Your task
Using the listing below, set down each line from the line containing "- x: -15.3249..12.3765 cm" through the line containing "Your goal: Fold", both ends included, exactly and with nothing added.

Material for this exercise

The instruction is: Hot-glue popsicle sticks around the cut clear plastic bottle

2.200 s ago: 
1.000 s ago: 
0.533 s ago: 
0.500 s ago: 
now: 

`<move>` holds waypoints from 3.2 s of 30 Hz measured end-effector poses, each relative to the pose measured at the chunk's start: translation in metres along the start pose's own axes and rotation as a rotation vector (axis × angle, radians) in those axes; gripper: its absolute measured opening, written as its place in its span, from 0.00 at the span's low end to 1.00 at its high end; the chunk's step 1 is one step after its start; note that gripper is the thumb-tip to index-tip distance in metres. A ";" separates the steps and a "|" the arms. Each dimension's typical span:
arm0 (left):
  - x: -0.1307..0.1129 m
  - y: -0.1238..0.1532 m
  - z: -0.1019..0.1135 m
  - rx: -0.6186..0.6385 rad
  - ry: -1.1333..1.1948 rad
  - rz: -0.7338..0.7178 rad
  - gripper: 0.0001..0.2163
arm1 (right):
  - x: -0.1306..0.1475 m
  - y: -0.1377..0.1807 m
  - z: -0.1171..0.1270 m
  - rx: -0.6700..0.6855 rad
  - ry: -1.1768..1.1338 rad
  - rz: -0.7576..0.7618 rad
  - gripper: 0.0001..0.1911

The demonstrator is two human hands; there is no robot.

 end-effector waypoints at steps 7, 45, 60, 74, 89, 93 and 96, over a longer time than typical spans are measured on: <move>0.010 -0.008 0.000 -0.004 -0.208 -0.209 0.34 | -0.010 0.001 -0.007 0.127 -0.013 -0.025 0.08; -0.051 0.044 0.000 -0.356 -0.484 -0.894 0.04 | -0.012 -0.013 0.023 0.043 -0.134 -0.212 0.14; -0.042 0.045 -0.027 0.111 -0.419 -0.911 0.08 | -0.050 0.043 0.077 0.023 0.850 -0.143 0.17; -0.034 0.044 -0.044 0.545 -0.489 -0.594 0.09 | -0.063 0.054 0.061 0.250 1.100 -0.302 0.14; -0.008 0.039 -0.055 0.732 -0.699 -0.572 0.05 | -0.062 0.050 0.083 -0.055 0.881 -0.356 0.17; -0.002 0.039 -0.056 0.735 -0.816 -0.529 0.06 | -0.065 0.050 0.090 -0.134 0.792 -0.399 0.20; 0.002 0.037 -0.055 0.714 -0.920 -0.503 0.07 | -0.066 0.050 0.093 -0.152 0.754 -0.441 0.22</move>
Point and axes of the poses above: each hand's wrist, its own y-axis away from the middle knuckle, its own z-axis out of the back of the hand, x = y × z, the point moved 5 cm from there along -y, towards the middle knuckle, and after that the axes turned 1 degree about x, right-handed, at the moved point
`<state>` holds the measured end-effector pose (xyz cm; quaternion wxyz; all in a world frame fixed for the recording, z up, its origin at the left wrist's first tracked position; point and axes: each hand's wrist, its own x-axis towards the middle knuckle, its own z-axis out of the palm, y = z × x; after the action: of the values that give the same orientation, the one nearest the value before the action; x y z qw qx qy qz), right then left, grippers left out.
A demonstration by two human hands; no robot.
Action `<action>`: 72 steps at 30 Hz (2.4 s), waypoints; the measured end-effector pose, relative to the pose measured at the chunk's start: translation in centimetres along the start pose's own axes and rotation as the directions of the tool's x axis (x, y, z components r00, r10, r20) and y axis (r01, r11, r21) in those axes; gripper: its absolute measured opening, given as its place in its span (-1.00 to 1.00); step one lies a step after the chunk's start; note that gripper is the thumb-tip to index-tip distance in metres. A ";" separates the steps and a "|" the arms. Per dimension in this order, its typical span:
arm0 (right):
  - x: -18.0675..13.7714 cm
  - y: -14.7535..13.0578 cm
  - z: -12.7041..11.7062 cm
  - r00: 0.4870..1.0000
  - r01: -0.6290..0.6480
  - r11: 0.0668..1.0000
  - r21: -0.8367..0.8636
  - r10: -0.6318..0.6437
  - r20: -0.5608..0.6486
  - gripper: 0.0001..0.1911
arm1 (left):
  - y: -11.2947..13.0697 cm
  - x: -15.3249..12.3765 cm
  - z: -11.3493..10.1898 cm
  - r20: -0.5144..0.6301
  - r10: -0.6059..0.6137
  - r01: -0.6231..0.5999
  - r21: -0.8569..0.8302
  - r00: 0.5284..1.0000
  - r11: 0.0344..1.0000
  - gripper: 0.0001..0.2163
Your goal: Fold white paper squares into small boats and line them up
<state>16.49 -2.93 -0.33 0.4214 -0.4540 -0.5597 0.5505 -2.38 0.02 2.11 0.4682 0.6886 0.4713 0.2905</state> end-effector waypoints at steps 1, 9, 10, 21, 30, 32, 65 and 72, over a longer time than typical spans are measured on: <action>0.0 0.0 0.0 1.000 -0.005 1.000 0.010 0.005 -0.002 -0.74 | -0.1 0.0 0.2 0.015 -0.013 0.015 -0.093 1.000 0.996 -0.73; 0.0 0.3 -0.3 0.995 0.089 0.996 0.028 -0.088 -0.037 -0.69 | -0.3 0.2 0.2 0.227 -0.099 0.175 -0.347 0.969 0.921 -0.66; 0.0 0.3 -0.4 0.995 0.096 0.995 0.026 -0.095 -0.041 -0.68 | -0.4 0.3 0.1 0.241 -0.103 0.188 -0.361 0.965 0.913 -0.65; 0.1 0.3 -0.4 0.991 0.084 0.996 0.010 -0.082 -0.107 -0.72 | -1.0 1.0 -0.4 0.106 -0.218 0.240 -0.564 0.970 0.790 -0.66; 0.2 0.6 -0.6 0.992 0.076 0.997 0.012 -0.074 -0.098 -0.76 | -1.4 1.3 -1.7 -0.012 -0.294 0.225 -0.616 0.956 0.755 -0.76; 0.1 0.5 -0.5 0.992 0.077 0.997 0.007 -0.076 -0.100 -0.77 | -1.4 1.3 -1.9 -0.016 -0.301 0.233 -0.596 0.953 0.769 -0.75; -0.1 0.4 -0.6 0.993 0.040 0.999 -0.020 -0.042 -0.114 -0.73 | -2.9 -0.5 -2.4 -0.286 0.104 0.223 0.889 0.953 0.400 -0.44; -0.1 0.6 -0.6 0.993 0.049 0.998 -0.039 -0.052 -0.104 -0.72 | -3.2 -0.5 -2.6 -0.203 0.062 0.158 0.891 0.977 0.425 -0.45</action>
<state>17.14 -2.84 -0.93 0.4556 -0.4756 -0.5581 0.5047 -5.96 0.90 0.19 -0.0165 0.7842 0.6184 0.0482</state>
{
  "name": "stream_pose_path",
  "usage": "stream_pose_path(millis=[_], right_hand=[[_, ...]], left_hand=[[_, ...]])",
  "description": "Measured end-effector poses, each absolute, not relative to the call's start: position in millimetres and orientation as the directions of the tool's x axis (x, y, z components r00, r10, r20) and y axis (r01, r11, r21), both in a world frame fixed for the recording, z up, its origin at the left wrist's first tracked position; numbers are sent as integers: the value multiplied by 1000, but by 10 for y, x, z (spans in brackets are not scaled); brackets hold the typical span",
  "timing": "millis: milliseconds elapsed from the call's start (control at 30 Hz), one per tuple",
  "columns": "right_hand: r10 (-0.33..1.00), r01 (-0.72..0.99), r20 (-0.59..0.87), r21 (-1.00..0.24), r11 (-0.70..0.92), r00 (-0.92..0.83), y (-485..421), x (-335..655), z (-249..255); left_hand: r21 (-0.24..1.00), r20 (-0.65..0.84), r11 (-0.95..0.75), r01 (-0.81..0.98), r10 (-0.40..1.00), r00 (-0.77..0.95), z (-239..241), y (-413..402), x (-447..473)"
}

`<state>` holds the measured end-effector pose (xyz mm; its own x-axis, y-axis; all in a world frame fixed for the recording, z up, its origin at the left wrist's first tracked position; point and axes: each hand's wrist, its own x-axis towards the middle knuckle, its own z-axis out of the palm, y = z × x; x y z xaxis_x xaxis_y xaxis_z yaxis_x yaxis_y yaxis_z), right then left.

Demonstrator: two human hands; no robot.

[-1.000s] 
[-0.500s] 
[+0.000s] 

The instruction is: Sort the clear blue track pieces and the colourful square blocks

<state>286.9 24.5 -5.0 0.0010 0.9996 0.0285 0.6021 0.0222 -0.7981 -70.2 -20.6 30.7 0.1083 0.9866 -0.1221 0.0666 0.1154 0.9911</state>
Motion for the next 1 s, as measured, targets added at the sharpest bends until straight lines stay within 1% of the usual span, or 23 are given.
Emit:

Expected answer
  - x: -15.3249..12.3765 cm
  - z: -11.3493..10.1898 cm
  - r20: -0.5144..0.6301
  - r10: -0.6059..0.6137
  - r01: -0.6231..0.5999
  - r21: -0.8569..0.8302
  - r00: 0.5284..1.0000
  - r11: 0.0344..1.0000
  - gripper: 0.0001..0.2163
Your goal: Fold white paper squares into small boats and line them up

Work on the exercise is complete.